== EXERCISE INSTRUCTIONS ==
Each line below should be written out again exactly.

• • •

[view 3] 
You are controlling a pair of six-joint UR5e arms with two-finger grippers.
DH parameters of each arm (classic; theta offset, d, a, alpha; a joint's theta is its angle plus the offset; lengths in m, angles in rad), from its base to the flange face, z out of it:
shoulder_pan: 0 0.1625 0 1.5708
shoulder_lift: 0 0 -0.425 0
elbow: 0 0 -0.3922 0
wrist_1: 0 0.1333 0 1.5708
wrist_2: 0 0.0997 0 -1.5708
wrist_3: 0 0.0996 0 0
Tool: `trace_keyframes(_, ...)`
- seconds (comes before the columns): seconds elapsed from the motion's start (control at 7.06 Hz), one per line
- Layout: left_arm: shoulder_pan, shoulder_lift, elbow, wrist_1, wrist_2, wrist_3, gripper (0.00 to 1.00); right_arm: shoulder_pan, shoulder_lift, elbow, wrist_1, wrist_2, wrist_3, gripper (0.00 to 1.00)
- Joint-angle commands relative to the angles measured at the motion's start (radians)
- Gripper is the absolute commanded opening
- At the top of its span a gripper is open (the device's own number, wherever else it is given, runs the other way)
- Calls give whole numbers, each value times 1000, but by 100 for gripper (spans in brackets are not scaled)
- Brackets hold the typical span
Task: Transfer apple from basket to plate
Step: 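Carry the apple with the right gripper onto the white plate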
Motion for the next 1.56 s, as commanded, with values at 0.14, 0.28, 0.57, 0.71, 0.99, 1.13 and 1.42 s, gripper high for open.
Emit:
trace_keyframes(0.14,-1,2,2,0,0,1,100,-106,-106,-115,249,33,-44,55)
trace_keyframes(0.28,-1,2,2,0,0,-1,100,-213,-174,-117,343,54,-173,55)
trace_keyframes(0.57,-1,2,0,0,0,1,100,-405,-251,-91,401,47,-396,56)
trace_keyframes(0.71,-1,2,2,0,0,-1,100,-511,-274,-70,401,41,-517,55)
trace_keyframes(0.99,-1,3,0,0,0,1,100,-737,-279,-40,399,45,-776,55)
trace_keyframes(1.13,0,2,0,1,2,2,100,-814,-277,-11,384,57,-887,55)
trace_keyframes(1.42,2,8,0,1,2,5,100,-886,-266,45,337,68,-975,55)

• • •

== SOLUTION FOR THIS EXERCISE ==
[view 3] 
You are controlling a pair of six-joint UR5e arms with two-finger grippers.
DH parameters of each arm (classic; theta offset, d, a, alpha; a joint's theta is its angle plus the offset; lengths in m, angles in rad), from its base to the flange face, z out of it:
shoulder_pan: 0 0.1625 0 1.5708
shoulder_lift: 0 0 -0.425 0
elbow: 0 0 -0.3922 0
wrist_1: 0 0.1333 0 1.5708
wrist_2: 0 0.0997 0 -1.5708
wrist_3: 0 0.0996 0 0
Tool: `trace_keyframes(_, ...)`
- seconds (comes before the columns): seconds elapsed from the motion's start (control at 7.06 Hz), one per line
- Layout: left_arm: shoulder_pan, shoulder_lift, elbow, wrist_1, wrist_2, wrist_3, gripper (0.00 to 1.00); right_arm: shoulder_pan, shoulder_lift, elbow, wrist_1, wrist_2, wrist_3, gripper (0.00 to 1.00)
- Joint-angle commands relative to the angles measured at the motion's start (radians)
- Gripper is the absolute commanded opening
- At the top of its span a gripper is open (the device's own number, wherever else it is given, runs the other way)
- Calls give whole numbers, each value times 1000, but by 100 for gripper (spans in brackets are not scaled)
- Brackets hold the typical span
Task: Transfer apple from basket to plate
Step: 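Carry the apple with the right gripper onto the white plate
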Motion for the next 1.56 s, as commanded, with values at 0.14, 0.28, 0.57, 0.71, 0.99, 1.13 and 1.42 s, gripper high for open.
Emit:
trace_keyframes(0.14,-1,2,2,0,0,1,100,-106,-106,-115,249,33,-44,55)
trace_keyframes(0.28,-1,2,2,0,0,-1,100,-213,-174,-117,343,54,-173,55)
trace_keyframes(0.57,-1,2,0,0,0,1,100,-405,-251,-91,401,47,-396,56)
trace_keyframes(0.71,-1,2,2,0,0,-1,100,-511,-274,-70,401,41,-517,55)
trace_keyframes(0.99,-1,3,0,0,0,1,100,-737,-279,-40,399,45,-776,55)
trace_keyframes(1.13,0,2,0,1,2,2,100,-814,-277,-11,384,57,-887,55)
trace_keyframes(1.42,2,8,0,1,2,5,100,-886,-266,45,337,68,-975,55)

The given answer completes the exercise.